**GOAL OF THE EXERCISE**
Look in the material below for the line holding "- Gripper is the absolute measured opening". Set it down exactly, with each later line up to and including the line holding "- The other".

**DATA EXTRACT**
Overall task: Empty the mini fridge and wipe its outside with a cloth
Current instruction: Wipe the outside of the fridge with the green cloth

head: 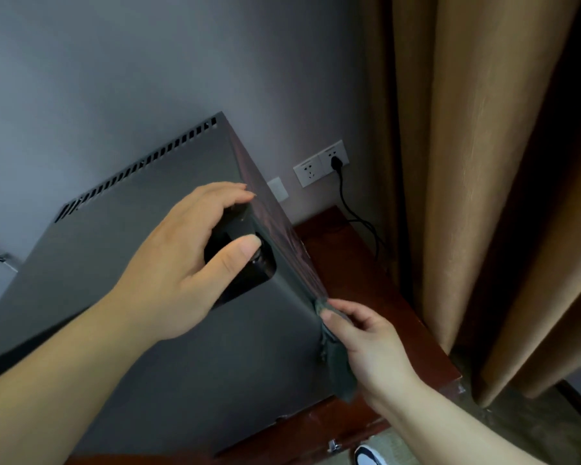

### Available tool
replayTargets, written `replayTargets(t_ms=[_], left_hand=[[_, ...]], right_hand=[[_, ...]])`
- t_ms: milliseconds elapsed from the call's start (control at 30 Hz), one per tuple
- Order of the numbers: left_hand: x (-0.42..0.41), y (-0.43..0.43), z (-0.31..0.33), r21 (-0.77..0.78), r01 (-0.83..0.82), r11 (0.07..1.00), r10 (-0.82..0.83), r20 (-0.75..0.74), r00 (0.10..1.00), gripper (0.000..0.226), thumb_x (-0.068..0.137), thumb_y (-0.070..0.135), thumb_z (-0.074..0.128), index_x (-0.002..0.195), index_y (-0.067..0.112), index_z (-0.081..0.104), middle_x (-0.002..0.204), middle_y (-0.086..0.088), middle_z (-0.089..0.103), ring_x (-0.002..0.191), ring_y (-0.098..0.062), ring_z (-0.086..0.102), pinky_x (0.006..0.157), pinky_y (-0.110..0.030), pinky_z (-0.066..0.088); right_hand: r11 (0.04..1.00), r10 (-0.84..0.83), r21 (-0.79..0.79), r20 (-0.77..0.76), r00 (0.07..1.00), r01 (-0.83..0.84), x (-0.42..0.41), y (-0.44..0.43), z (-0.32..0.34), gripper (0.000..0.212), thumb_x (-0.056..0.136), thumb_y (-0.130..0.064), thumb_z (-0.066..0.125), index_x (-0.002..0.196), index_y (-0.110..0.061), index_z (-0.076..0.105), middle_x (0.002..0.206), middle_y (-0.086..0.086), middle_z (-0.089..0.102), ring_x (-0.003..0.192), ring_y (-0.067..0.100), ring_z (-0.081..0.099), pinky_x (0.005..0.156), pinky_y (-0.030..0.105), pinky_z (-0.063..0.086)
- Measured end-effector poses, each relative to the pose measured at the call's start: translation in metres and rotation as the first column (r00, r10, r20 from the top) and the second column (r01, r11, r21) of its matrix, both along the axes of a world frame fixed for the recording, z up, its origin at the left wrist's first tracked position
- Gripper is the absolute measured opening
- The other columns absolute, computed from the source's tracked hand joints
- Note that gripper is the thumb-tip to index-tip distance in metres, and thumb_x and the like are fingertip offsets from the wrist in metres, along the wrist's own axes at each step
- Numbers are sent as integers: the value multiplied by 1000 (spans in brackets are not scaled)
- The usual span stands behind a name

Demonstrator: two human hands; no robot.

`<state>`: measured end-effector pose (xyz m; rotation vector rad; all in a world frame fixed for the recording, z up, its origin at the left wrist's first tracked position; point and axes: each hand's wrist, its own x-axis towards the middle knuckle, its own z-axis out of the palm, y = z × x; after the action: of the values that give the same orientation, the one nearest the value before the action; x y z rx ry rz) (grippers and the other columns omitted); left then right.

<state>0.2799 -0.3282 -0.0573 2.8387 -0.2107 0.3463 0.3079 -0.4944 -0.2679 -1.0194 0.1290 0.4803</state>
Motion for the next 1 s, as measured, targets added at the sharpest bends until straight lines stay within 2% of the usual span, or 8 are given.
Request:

**TASK ANSWER**
- Gripper is the absolute measured opening
- The other columns absolute, computed from the source's tracked hand joints

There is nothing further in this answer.